Having kept all the usual tangs in our home aquariums over the years we wanted something different for our latest tank, and settled on one of the Mimic tangs, Acanthurus tristis. Like its cousin Acanthurus pyroferus, which mimics either Halfblack or Lemonpeel angels as juveniles, A.tristis mimics the color and pattern of the Red stripe angel, Centropyge eibli, which it does with amazing accuracy, not just with the orange stripes on the beige colored flanks but the orange breast, orange ring around the eye, the orange rim to the dorsal and anal fins, and even the black tail with a bright blue edge. The smaller and younger they are, the better the tangs mimic the angelfish, even to the point where someone asked me which was which when presented with both in my LFS.
Batesian mimicry
The phenomenon is known as Batesian mimicry, where one animal evolves to look like just another in order to avoid predation. Only angelfish and surgeonfish are about equal in the weaponry stakes, the surgeons carrying the scalpel on either side of the caudal peduncle, and the angels a similarly sized spike on their gill covers. This isn’t a case of a non-venomous animal resembling a venomous one and is definitely deserving of further study, but either way, in the parts of the Indian Ocean where A.tristis lives next to C.eibli, and in the Indo-Pacific where A.pyroferus cohabits with either C.flavissima or vroliki, at a size between 1-3”, there seems to be a survival advantage to hanging out in nooks and crannies, looking like a dwarf angel, and not like a tang.

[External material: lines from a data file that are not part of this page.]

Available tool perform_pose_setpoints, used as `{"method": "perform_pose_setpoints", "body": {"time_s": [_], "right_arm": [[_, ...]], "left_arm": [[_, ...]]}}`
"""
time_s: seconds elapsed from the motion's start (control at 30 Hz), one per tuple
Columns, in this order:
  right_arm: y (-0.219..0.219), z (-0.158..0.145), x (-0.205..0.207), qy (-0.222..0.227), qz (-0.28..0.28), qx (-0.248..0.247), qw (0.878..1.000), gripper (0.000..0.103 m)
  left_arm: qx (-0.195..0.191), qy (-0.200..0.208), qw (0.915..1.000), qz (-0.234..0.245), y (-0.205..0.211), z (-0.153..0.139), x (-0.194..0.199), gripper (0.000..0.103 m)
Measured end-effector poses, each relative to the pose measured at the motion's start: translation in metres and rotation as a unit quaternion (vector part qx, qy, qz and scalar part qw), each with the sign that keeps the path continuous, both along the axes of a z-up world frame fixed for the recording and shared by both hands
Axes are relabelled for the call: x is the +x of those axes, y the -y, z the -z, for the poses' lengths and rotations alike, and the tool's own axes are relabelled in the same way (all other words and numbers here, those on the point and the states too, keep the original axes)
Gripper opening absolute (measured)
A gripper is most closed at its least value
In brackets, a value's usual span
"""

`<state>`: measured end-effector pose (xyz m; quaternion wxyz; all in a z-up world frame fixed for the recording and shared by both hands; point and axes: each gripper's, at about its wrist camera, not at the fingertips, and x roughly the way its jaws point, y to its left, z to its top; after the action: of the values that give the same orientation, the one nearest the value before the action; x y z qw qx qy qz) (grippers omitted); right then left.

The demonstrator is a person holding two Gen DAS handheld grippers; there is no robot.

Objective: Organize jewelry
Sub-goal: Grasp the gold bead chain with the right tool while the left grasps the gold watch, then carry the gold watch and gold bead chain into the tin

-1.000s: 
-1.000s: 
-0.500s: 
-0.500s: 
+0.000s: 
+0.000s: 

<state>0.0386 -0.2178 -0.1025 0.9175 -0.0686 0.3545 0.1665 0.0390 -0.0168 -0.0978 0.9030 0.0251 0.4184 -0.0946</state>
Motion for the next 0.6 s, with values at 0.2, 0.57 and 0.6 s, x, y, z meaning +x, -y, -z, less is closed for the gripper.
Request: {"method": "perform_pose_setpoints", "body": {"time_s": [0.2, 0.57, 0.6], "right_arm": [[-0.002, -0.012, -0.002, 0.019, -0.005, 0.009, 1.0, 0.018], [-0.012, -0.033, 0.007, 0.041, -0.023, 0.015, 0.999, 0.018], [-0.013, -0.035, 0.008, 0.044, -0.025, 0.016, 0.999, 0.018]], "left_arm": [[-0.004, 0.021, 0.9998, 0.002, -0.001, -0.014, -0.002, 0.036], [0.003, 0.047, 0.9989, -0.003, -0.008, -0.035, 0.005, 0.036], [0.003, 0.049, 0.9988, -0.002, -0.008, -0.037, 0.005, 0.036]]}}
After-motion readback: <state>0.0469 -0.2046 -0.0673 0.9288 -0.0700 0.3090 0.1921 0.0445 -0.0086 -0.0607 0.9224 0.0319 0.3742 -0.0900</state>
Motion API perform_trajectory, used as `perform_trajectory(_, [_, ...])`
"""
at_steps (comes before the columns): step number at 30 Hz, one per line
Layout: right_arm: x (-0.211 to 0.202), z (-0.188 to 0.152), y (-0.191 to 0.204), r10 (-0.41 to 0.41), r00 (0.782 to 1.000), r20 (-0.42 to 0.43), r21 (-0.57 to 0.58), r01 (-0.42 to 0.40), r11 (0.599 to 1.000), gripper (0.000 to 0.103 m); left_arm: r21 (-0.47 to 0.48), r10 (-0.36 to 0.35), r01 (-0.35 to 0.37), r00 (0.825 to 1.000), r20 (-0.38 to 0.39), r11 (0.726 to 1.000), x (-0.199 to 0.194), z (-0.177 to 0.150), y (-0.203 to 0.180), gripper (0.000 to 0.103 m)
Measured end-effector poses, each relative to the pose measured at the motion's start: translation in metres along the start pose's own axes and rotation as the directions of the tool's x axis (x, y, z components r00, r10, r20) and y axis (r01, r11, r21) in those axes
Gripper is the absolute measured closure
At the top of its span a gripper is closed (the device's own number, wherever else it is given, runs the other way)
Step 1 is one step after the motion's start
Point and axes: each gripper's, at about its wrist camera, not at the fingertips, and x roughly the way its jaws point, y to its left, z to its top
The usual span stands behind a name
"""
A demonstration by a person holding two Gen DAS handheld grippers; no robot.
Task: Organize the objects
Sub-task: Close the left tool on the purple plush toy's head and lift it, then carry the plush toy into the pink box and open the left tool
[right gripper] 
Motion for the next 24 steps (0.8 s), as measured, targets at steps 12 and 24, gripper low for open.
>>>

This offers the aquarist an advantage too, with eibli nipping at corals, and being beautiful but not 100% reef safe, versus the mimic which is reef safe, and a really good algae grazer to boot. As good as a Bristletooth tang…
Fade to grey
The downside, however, and the only reason these tangs aren’t way more popular is that as they grow beyond 3”, Acanthurus tristis start to lose the dwarf angel patternation and gradually morph into a grey fish, albeit a lyre-tailed one, but in terms of color they end looking much more like a Vampire tang, A.tennentii, which some will be happy with, while others will opt for the riot of color offered by adults of other surgeonfish species. A.pyroferus is more colorful than A.tristis as a mature adult, so you could opt for one of those instead.
Ours is currently at that 3” mark, and although the orange ring around the eye is starting to disappear and the vertical orange stripes less vivid, the black, blue-rimmed tail is still very prominent and the face is looking decidedly blue, in a good way. The fish is very peaceful, not territorial, grazes the rockwork all day long, hasn’t fallen ill to any parasites, and is maintaining weight and growing.
Tank size
For tank size, we wouldn’t house a Mimic tang in anything under five feet in length. We held our fish in a three-foot tank when it was just two inches long, but even then it was prone to pacing up and down the same end pane of glass, looking like it wanted to swim on. The Tang Police is a real organization (Yellow tangs and Kole tangs are currently banned after all!) and Acanthurus, including this species, need space, strong water current, and environmental enrichment in the form of lots of rock surfaces to graze, just like they do in the wild. Ours feeds on frozen foods, pellets, and of course algae. Newly imported specimens will benefit from a proprietary worming treatment before entering the reef tank and are relatively inexpensive as surgeonfish go. Give one a try!